Your assignment:
Scan the entries below for the word "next". Copy each line that has it.

Material provided:
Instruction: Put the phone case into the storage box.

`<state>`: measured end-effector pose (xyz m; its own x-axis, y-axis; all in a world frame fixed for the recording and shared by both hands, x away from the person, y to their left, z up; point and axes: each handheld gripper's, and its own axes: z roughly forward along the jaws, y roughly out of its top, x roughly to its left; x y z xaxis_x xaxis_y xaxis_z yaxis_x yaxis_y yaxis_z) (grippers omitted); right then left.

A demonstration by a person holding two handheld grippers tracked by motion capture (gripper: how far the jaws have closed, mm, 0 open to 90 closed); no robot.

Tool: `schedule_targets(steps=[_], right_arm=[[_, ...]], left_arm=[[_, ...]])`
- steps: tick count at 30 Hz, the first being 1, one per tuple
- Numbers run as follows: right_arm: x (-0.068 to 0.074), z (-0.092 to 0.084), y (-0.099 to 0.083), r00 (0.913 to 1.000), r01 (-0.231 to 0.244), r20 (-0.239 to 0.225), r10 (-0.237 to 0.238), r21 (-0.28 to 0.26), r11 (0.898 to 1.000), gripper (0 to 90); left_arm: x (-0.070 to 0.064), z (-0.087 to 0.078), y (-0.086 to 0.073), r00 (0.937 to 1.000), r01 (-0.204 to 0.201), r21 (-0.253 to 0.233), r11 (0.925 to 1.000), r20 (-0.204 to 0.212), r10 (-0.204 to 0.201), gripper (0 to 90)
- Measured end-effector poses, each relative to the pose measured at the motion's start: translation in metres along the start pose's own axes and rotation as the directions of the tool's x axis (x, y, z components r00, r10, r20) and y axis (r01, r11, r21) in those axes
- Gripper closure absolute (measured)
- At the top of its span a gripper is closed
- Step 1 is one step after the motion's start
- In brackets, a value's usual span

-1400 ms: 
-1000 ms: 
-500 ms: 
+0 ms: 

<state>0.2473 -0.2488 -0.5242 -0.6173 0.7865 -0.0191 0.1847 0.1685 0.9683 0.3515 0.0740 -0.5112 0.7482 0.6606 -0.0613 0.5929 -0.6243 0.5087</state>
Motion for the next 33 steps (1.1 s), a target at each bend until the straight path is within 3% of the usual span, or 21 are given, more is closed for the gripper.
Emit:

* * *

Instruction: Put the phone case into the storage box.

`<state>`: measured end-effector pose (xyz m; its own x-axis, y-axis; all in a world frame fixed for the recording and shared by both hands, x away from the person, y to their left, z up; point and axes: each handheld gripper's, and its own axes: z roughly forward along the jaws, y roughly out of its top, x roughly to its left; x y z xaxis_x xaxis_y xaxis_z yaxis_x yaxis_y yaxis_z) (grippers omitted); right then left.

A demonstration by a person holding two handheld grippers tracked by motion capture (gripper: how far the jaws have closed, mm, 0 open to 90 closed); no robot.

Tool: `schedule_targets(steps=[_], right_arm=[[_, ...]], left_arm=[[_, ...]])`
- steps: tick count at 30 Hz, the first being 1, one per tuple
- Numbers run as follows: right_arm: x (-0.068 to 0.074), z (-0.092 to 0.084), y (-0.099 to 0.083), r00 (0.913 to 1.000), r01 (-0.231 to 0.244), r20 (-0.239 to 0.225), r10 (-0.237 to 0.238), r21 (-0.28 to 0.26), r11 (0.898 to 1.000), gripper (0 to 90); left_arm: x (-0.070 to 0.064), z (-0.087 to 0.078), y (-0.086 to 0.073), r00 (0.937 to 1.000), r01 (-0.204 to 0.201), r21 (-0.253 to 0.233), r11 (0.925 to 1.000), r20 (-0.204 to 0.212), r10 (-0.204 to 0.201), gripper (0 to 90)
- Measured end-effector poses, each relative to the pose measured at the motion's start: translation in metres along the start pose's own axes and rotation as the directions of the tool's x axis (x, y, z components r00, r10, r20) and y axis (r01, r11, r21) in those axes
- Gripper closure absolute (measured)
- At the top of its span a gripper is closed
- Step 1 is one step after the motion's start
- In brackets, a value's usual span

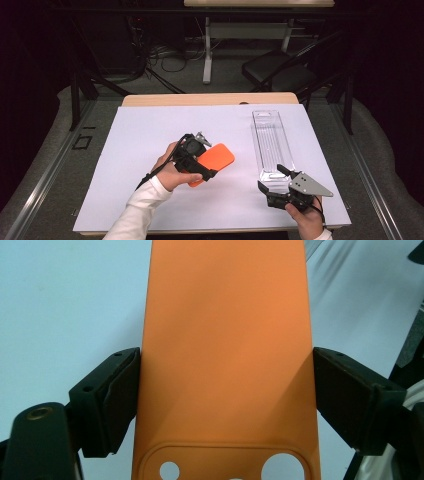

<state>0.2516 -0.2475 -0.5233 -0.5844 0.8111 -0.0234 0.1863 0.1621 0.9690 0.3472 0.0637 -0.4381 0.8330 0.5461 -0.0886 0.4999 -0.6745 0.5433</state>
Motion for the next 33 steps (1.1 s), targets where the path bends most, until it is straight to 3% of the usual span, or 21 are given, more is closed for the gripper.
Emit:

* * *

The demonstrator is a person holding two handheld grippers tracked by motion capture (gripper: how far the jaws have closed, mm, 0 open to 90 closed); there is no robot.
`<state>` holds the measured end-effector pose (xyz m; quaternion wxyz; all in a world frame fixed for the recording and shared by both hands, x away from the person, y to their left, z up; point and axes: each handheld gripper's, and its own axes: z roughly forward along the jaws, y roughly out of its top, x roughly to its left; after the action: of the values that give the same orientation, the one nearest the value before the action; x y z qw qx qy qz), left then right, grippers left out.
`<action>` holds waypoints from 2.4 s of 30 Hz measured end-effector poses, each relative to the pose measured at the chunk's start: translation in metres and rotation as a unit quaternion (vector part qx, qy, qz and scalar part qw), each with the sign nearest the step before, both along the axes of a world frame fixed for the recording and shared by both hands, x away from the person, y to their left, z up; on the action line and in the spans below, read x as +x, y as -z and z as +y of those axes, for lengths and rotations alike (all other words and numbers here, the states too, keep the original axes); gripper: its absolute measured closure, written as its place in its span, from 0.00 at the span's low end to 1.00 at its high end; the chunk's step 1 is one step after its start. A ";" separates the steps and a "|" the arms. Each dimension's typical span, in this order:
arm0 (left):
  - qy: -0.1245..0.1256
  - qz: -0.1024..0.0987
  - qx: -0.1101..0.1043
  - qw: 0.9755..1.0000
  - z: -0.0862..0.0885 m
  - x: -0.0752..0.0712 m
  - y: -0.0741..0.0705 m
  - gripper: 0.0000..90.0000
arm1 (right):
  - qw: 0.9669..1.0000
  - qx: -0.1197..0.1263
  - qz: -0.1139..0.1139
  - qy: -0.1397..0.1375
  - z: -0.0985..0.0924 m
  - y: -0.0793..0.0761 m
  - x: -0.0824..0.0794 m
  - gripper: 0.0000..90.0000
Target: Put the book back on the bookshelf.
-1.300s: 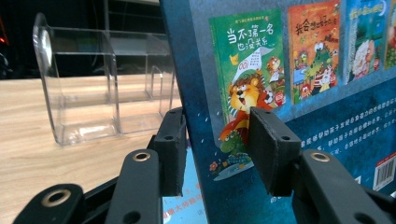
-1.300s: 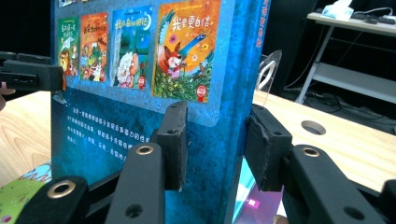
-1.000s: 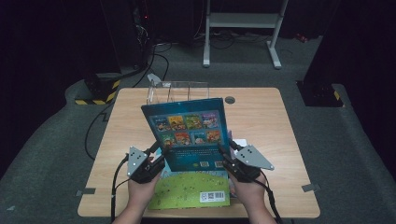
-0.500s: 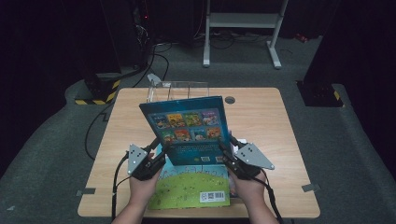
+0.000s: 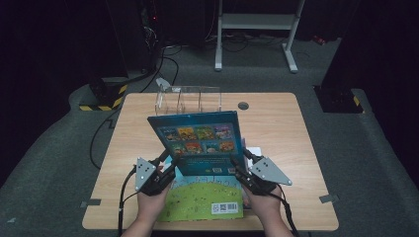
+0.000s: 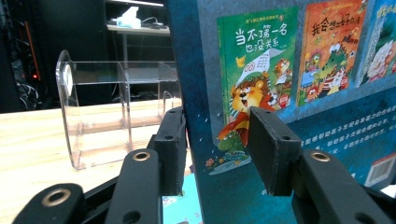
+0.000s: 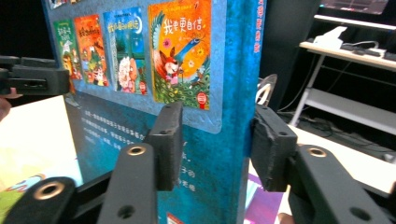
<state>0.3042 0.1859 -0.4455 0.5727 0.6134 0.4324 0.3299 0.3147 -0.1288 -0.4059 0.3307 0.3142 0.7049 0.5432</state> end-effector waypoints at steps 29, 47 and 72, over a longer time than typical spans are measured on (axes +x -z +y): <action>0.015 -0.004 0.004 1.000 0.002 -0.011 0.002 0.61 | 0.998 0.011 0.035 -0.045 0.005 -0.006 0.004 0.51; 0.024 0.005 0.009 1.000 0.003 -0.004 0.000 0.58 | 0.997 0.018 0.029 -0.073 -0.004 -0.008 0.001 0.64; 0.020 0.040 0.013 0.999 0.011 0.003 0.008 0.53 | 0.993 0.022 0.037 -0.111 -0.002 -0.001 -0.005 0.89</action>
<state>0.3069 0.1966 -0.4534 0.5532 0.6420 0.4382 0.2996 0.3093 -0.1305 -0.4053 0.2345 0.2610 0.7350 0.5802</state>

Response to this exercise:
Motion for the next 33 steps (1.1 s), a target at each bend until the straight path is within 3% of the usual span, or 21 are given, more is closed for the gripper.
Motion for the next 33 steps (1.1 s), targets where the path bends most, until it is straight to 3% of the usual span, or 21 are given, more is closed for the gripper.

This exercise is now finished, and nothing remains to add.